Asked to elaborate on the deal now being discussed to reduce Greek
debt, Samaras refused to give details. He said he was prepared for any
outcome and he had contingency scenarios for them, but added it was not
wise to talk about them.

As regards the debate on the allocation of EU cohesion funds,
Samaras said that he “put up a big fight” so Greece would have
preferential treatment.

“The data used for the new funds now allows us to refer to the
period before 2009,” Samaras explained. “We want a recalculation based
on the current data and the 6-year recession Greece is in, and the
problems we are facing.”

He added: “Our request was received positively.”

Greek government officials said later that Greece had done more
than it was asked to do and it was now time for the lenders to live up
to their side of the bargain.

These officials argued that fact Greece has done what it promised
shows that the real reason behind the inability to reach agreement so
far is the discord among Eurozone governments.

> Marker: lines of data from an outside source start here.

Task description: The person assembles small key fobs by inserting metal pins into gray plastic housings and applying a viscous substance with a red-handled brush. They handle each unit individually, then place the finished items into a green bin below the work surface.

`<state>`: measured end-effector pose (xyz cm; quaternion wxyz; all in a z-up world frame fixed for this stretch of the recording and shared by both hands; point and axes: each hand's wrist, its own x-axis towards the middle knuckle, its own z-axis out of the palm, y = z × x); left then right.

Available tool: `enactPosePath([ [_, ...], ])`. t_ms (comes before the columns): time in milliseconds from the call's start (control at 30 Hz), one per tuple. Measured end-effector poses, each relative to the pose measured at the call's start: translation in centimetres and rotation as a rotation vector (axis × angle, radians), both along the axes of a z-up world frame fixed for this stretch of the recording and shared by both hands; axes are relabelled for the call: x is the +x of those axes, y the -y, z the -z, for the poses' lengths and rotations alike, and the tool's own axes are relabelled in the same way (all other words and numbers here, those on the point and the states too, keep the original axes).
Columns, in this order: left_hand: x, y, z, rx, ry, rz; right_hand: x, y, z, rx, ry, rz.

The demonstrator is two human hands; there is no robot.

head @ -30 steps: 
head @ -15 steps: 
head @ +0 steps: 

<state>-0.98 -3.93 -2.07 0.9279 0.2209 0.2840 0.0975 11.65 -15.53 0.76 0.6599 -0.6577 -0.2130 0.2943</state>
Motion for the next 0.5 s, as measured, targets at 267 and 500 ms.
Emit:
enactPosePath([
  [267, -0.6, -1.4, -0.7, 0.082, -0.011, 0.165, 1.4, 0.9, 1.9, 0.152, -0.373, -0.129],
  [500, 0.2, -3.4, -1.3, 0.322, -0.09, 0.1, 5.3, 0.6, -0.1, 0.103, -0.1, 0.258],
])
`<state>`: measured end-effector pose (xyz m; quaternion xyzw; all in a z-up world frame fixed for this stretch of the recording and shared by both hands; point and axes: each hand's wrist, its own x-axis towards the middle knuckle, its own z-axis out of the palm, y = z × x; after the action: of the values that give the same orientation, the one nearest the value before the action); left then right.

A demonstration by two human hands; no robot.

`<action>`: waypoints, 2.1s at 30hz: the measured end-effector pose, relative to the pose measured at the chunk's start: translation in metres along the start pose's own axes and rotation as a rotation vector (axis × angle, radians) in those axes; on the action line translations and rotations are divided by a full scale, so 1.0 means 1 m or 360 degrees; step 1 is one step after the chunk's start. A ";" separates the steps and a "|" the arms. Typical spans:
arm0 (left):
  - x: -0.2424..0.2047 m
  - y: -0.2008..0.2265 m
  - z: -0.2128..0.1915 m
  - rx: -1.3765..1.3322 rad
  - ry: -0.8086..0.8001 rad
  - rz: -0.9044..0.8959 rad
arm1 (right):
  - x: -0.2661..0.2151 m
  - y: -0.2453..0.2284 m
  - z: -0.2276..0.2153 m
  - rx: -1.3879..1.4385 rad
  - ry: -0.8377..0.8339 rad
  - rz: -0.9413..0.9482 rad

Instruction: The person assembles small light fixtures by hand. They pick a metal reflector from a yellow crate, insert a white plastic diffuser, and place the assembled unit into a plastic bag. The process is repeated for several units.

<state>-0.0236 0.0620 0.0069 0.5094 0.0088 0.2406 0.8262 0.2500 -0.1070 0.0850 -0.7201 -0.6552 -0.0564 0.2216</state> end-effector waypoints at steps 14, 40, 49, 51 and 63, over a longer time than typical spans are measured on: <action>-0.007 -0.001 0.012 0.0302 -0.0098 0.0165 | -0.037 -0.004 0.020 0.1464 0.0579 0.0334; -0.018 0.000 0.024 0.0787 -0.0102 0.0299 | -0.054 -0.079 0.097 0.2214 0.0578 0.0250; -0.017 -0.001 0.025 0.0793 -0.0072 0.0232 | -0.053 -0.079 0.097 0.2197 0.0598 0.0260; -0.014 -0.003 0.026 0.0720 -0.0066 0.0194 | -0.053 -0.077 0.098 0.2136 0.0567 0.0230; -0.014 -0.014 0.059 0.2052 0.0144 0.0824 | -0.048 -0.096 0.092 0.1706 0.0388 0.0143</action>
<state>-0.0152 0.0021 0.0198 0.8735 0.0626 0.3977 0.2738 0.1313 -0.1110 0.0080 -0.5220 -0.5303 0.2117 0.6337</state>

The same officials explained that a final deal on Greek debt had
not been possible at the Eurogroup meeting Tuesday night, because there
were too many complications and technical difficulties with the
calculations.

“It was fortunate that we did exactly what we were asked to and
passed all 72 prior actions [required by the official lenders],” one
government official said. “Because if we hadn’t, then the Eurogroup
wouldn’t have disagreed on Tuesday. They would have agreed – to kick us
out of the Eurozone.”

Samaras will not return to Athens immediately. Instead, he will
remain in Brussels since he is scheduled this evening to speak on the
telephone with IMF Managing Director Christine Largarde and U.S.
Treasury Secretary Timothy Geithner.

On Saturday, at 1530 GMT/1030 ET, the Eurogroup finance ministers
are expected to hold a teleconference to prepare for Monday’s meeting.